A Notified Body is a testing agency authorized by the EU to verify compliance with (a) specific Directive(s). Directives may refer to the agency as a Notified Lab, Competent Body, or Authorized Body.

Does it make any difference what Notified Body you use?
No, provided the testing agency is notified for the Directives for which the product is being tested. The reputation and quality of the agency may, however, have an impact on the end customer.

What is TÜV?
There are many TÜV German product testing agencies, many of which are Notified Bodies for many EU directives. They verify compliance with EU directives and German regulatory requirements by testing to the relevant standards.

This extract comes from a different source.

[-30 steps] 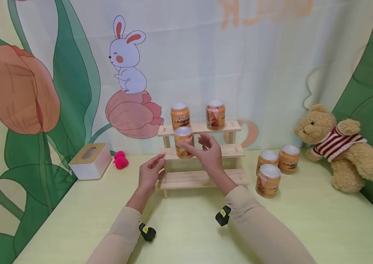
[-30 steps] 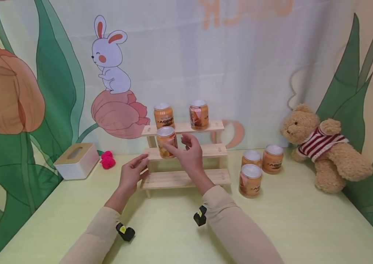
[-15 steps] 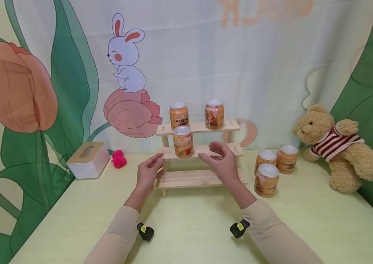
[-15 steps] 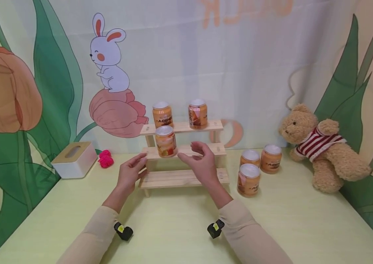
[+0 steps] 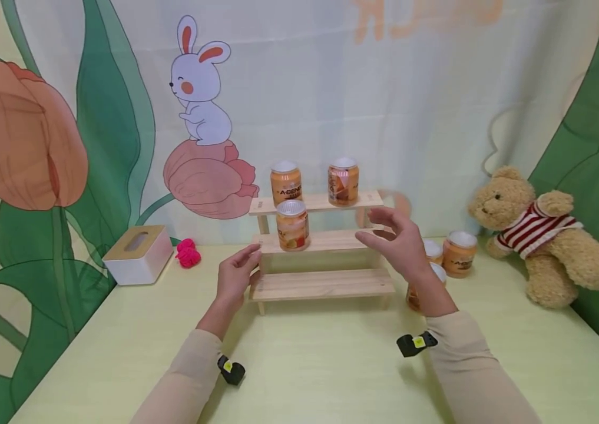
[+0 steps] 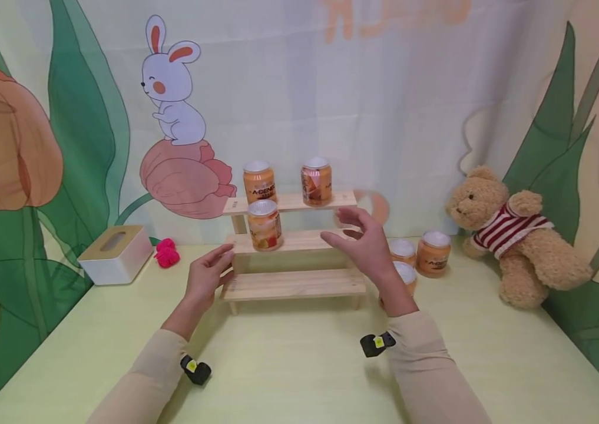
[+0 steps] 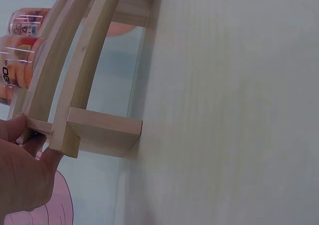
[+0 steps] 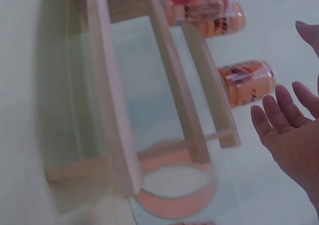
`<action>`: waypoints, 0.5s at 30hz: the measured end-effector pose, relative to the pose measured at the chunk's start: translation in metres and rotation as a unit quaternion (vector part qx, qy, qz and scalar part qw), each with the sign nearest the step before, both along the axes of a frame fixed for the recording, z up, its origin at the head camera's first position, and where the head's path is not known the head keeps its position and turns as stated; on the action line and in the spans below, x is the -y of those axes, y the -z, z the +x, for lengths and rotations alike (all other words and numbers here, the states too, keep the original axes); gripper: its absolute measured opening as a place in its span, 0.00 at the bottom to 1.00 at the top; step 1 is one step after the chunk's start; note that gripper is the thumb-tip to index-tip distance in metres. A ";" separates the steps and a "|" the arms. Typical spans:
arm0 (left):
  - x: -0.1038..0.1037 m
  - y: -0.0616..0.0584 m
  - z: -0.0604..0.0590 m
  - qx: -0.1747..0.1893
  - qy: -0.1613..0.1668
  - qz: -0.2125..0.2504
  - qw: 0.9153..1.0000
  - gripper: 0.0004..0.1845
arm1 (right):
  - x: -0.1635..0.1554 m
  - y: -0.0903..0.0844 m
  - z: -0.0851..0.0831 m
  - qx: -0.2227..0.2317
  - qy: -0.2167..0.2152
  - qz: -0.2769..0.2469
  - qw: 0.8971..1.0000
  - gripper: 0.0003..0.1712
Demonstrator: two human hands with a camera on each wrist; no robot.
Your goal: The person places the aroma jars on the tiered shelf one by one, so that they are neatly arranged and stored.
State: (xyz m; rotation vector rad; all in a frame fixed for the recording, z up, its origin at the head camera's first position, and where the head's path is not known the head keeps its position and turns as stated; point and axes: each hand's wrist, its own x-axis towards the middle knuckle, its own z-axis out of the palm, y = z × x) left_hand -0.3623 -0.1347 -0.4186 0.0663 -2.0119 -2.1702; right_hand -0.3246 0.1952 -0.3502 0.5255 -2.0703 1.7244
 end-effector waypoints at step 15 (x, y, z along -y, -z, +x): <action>0.000 0.001 -0.002 0.003 -0.003 -0.001 1.000 0.17 | -0.091 -0.010 0.003 -0.001 0.135 -0.012 0.991 0.30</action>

What is the significance of the GS mark?
The GS mark indicates product is compliant with German regulatory requirements. It may also indicate additional compliance with other standards. The GS mark is used only with complete end-products, such as desktop monitors.

What is the TÜV/Bauart mark?
The TÜV/Bauart mark is the TÜV testing agency mark which indicates a component product has been tested to comply with all applicable European standards. This applies to sub-assemblies such as kiosk and frame monitors, and components such as controllers and screens.

What is the CE mark?
For those EU Directives that permit it, the CE mark indicates product compliance with standards indicated in the "Certificate of Conformance" which accompanies the product packing information. The Directive may or may not require verification by a Notified Body. The LVD, EMC and MDD Directives permit products to indicate conformity by the CE mark. MDD products may also require a Notified Body mark.

What is IPX1 or IEC529/IPX1?
IEC529 and the most recent IEC60529 is an international standard that describes a system to classify the degrees of protection provided by enclosures of electronic equipment. IPX1 indicates tested safety from vertically dripping water. For a medical product IPX1 indicates DRIP-PROOF, a higher than ORDINARY level of protection from drips, leaks, and spills.